TEMPO Interaktif, Malang - Komunitas Pentjinta Kajoetangan Kota Malang mendirikan museum musik di Kota Malang dengan nama Gallery Malang Bernyanyi. Museum musik yang pertama di Kota Malang ini diresmikan Wakil Wali Kota Malang Bambang Priyo Utomo, Sabtu (17/4).
Menurut Koordinator Gallery Malang Bernyanyi Hengky Herwanto, museum ini sebagai salah satu sarana untuk membangkitkan kembali Malang sebagai kota musik. Sebab, Kota Malang dulunya dikenal sebagai barometer musik tanah air. "Banyak penyanyi dan musisi tanah air yang berasal dari Kota Malang. Semoga bisa menurun kepada generasi mendatang," kata Hengky.
Selain itu, museum juga sebagai penghargaan bagi para musisi yang telah meramaikan kancah musik tanah air dan dunia. Selama ini, tutur Hengky, penghargaan kepada musisi dan penyanyi masih sangat minim sehingga ketika tak sudah tak populer lagi, para penyanyi sudah dilupakan orang. "Padahal, dulu mereka disanjung-sanjung."
Museum Musik menyajikan berbagai benda koleksi musik, mulai dari peralatan musik, majalah, kaset, piringan hitam, poster, foto, hingga CD rekaman. Jumlah koleksinya tercatat sebanyak 928 buah.
Koleksi yang berasal sumbangan masyarakat diproduksi mulai 1960 hingga tahun 2000. Penyumbang tak hanya datang dari Kota Malang, namun juga antara lain dari Jakarta, Cirebon, Aceh, Sidoarjo, Surabaya, Bogor, dan Klaten. "Ada sejumlah penyumbang yang berkerja sebagai pedagang kaki lima kaset dan penyanyi," tutur Hengki.
Tempo melihat sejumlah koleksi majalah musik lama terpajang seperti Aktuil, Vista, dan Varia Nada. Untuk foto terlihat misalnya kala Ebiet G Ade sedang berbincang-bincang di Radio Senaputra Malang pada 1979. Ada juga Grup Pop Pretty Sister yang sedang manggung di Malang, Agustus 1975.
Koleksi foto, kaset, dan poster musisi Kota Malang juga bertebaran di rak-rak museum. Ada foto dan kaset Ian Antono, Abadi Soesman, Totok Tewel, Silvia Sartje, dan penyanyi di era tahun 1970-an antara lain Annie Danyin, Mira Tania, dan Nanin Sudiar. Selain itu juga ada koleksi piringan hitam, poster, dan kaset dari grup musik luar negeri, seperti piringan hitam Deep Purple berjudul Maching Head, dan Dire Street.

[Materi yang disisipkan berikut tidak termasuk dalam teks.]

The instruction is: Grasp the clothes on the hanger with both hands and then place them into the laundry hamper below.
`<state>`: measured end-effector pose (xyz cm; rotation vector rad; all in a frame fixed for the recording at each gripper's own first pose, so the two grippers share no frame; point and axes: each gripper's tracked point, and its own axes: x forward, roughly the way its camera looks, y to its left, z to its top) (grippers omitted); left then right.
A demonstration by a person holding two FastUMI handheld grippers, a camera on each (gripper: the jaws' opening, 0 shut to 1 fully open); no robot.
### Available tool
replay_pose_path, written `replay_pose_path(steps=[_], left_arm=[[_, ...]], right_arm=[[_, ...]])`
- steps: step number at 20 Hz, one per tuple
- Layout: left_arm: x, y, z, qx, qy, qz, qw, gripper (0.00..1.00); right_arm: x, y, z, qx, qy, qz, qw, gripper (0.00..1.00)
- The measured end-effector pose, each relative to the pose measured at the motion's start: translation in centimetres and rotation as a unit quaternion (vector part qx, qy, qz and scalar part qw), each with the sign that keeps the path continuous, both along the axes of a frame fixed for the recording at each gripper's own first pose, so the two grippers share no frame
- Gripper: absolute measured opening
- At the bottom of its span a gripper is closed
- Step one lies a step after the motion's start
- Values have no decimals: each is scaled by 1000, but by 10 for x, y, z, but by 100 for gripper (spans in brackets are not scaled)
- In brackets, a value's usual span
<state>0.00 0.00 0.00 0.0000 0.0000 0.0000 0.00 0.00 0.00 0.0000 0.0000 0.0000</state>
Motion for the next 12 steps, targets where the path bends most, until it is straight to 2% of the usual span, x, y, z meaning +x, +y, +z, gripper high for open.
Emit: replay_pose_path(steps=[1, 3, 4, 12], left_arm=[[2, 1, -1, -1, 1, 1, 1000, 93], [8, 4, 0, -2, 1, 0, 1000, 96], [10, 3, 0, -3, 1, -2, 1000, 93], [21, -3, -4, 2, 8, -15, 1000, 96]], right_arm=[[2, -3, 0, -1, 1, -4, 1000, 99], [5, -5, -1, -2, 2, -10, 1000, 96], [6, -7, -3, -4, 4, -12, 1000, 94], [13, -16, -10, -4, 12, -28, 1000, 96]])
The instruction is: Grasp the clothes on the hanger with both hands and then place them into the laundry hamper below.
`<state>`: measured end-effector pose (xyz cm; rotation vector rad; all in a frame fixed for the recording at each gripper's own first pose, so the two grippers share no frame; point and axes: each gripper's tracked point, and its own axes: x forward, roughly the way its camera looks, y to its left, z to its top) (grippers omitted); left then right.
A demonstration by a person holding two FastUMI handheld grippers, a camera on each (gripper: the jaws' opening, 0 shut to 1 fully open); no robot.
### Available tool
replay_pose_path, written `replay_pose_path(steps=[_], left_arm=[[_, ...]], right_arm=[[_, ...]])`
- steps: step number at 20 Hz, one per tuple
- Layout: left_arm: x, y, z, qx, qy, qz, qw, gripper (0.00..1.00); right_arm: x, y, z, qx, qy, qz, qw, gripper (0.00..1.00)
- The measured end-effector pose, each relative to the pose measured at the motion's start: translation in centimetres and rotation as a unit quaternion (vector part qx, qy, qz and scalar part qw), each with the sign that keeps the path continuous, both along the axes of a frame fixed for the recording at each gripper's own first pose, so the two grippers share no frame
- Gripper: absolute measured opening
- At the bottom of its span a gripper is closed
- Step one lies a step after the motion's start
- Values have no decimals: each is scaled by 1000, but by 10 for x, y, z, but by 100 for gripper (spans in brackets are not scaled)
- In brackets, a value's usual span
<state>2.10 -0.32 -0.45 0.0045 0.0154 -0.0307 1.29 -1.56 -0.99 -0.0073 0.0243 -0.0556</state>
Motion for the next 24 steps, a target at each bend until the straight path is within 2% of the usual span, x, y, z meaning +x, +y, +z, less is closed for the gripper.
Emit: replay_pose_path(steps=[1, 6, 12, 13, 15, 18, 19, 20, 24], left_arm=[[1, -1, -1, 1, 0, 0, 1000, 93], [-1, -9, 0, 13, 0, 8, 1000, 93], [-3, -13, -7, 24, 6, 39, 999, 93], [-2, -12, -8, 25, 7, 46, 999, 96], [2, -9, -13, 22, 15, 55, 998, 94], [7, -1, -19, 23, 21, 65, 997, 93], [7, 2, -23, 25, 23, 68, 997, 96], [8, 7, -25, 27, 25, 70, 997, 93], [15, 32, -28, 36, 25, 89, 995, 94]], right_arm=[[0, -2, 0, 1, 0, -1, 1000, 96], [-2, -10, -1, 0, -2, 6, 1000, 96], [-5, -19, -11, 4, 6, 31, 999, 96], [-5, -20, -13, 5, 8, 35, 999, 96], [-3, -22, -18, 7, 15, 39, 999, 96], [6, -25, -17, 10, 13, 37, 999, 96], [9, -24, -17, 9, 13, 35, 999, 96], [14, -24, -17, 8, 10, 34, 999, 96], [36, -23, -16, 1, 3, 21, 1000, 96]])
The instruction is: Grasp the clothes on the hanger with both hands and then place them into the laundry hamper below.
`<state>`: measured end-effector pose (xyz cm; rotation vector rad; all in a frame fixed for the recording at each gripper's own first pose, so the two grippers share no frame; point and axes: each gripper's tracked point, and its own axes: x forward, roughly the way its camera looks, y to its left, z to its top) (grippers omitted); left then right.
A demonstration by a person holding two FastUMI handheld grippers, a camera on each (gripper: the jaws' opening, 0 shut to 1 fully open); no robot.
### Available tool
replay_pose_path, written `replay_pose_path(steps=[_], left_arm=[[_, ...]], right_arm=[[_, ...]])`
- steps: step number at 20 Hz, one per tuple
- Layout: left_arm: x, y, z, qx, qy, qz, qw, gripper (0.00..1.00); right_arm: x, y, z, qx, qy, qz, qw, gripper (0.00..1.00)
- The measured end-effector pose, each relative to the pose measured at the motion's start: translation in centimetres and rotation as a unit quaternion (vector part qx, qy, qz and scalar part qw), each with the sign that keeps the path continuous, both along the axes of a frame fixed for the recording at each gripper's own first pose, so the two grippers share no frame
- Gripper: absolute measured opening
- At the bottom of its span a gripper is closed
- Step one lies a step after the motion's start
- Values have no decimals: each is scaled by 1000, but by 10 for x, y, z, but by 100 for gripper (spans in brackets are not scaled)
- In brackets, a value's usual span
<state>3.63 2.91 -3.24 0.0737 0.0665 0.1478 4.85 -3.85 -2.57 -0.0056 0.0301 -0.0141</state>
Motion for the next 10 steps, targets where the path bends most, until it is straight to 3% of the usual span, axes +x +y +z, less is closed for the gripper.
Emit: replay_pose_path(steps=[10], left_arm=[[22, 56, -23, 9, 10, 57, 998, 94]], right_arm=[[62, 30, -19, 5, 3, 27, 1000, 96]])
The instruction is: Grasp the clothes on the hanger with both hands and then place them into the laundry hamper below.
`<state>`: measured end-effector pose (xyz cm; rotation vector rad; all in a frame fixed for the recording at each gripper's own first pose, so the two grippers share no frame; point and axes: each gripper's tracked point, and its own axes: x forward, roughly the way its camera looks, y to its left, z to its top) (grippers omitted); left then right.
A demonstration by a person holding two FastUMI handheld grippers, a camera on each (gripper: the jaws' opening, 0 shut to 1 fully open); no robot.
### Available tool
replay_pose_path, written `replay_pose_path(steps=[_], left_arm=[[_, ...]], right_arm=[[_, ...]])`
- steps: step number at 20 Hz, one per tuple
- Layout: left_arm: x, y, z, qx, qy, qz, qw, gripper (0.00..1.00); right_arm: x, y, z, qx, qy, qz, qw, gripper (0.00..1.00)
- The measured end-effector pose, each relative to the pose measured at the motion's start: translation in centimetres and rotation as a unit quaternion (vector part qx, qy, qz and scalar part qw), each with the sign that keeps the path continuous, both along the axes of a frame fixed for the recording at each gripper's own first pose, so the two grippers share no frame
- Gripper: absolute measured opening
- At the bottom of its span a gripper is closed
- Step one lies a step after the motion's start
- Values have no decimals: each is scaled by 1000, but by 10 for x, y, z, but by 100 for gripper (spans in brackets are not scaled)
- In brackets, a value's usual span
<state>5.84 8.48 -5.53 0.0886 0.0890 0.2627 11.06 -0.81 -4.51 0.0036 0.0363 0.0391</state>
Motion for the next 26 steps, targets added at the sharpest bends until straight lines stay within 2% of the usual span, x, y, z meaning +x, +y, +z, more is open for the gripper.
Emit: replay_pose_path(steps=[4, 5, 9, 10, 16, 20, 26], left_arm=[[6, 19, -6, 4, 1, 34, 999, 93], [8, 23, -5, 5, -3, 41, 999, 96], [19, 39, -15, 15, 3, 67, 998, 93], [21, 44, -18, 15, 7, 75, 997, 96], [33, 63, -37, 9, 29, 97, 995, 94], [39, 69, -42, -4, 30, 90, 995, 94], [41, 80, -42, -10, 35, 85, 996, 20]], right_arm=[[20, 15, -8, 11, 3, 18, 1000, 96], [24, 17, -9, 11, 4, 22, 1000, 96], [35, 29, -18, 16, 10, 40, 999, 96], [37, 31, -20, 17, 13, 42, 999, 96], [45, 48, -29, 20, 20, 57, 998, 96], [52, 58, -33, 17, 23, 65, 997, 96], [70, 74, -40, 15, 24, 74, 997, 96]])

Museum Musik untuk sementara dibuka Sabtu-Minggu tanpa dipungut bayaran. Pengelola akan melengkapi dengan sejarah musisi dan karyanya. Untuk melengkapi koleksi museum, pengelola masih menerima sumbangan dari masyarakat.
Dalam sambutannya, Bambang Priyo Utomo berharap museum musik yang terletak di Jalan Citarum ini bisa menjadi sarana belajar tentang musik khususnya bagi para pelajar. "Ini museum yang berarti bagi warga Kota Malang," kata dia.